▸ **TASK DIRECTIONS**:
Report the count of lines containing the word "camera" in the entries below, and nothing more.
[MATERIAL TO PROCESS Boundary: Start]
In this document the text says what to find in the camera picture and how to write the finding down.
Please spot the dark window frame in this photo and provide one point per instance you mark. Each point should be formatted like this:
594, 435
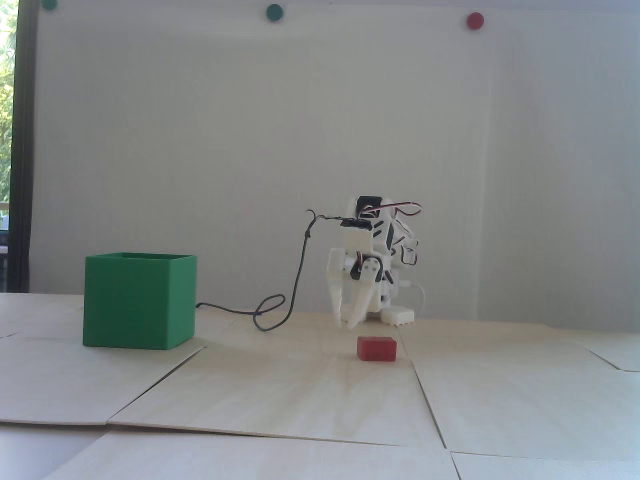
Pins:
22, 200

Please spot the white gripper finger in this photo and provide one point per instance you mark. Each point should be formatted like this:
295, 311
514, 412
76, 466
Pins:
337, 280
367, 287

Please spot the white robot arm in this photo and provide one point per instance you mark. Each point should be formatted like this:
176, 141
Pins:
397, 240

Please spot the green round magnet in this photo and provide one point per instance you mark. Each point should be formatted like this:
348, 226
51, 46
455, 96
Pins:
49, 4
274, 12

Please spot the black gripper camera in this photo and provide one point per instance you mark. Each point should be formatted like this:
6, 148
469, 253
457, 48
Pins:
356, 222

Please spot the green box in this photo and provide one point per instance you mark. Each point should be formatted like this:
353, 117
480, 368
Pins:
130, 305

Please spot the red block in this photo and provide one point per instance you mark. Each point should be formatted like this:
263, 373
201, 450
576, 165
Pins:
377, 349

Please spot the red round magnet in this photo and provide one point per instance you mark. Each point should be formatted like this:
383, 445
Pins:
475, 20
[MATERIAL TO PROCESS Boundary: End]
▸ **RESULT FOR THIS EXERCISE**:
2